Top of INFORMATION PROVIDED

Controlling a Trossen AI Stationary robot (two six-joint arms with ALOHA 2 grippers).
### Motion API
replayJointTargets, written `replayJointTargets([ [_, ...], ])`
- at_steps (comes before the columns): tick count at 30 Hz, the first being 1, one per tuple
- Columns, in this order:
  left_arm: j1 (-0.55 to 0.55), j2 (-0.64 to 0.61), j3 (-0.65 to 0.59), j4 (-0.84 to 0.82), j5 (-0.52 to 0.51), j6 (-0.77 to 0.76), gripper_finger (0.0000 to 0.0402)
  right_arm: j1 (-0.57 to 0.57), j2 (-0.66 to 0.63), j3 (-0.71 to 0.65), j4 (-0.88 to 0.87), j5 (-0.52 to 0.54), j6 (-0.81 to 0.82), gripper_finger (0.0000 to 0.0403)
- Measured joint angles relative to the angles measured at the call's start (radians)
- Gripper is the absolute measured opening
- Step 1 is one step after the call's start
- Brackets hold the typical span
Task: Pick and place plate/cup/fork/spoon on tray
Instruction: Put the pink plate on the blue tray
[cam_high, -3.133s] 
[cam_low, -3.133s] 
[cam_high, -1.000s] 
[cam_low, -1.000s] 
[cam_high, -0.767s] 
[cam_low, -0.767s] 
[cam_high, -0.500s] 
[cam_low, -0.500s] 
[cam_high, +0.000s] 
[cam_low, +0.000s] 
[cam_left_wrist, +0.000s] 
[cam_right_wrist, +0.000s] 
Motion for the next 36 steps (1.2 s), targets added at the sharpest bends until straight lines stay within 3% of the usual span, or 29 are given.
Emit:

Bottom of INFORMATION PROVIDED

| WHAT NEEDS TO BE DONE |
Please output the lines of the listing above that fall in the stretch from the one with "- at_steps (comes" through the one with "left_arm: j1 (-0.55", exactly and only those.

| WRITTEN SOLUTION |
- at_steps (comes before the columns): tick count at 30 Hz, the first being 1, one per tuple
- Columns, in this order:
  left_arm: j1 (-0.55 to 0.55), j2 (-0.64 to 0.61), j3 (-0.65 to 0.59), j4 (-0.84 to 0.82), j5 (-0.52 to 0.51), j6 (-0.77 to 0.76), gripper_finger (0.0000 to 0.0402)

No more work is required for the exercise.